-
ddl |arts|
- Ufficio stampa
Song Dong. Soul Out
Dal 23 ottobre 2026 fino al 27 giugno 2027 il MAO Museo d’Arte Orientale di Torino presenta “Song Dong. Soul Out”, la prima mostra personale in Italia dedicata all’artista Song Dong (Pechino, 1966) a cura di Li Zhenhua e Davide Quadrio, con Francesca Filisetti e Rebecca Ricci. L’esposizione è concepita come un progetto site-specific che coinvolge l’intero museo, trasformandolo in un dispositivo narrativo in cui le opere di Song Dong entrano in dialogo con le collezioni permanenti e con l’architettura storica di Palazzo Mazzonis.
Riunendo alcune delle installazioni più iconiche dell’artista, insieme a un archivio di fotografie e video di performance realizzate dagli anni ‘90 a oggi, “Song Dong. Soul Out” ripercorre oltre trent’anni di lavoro, mettendo in luce una pratica capace di intrecciare esperienza individuale e storia collettiva, memoria privata e trasformazioni sociali, restituendo al contempo uno sguardo sulla Cina contemporanea.
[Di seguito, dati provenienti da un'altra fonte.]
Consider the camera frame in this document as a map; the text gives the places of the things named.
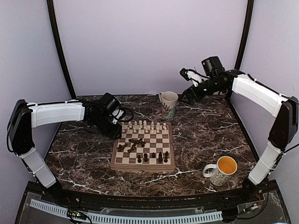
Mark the black frame post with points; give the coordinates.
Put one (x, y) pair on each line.
(59, 48)
(245, 34)

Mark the seashell pattern mug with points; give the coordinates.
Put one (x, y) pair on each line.
(169, 101)

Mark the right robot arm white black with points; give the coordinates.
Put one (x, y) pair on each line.
(284, 109)

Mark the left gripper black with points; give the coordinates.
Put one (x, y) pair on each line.
(113, 133)

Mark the right black frame post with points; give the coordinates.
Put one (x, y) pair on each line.
(245, 34)

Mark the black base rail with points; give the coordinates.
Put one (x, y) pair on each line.
(84, 198)

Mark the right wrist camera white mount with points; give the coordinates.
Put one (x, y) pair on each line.
(191, 75)

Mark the white cable duct strip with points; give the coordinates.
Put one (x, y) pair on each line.
(117, 216)

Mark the wooden chess board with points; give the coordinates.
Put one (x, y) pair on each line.
(154, 143)

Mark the white chess pieces row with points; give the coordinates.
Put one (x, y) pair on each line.
(142, 126)

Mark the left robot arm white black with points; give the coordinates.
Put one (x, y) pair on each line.
(24, 122)

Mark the dark tall piece back row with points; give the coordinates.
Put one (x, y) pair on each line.
(160, 157)

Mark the left black frame post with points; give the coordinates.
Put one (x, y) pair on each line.
(59, 48)

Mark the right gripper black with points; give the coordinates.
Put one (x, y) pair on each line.
(188, 92)

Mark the pile of dark chess pieces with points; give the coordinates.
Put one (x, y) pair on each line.
(133, 145)

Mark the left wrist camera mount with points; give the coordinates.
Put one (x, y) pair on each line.
(116, 115)

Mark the white mug yellow inside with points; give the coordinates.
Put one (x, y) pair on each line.
(220, 172)
La ricerca di Song Dong affonda le proprie radici nel pensiero di Laozi e Zhuangzi, maestri storici della filosofia taoista, di cui rielabora i concetti di fluidità dell’esistenza e di non-azione con un approccio intuitivo influenzato anche dal pensiero Zen; inoltre il suo linguaggio dialoga con alcune delle principali correnti artistiche internazionali del secondo Novecento, dall’Arte Povera italiana al Mono-Ha giapponese, fino al Minimalismo e all’Arte Concettuale statunitense. Nonostante il profondo legame con il pensiero taoista e buddhista, Song Dong sviluppa una poetica che si confronta con una pluralità di esperienze e sensibilità: attraverso gesti minimi, processi di ripetizione e trasformazione di materiali ordinari e quotidiani, l’artista apre una riflessione sul tempo, sull’impermanenza e sulla fragilità dell’esperienza umana.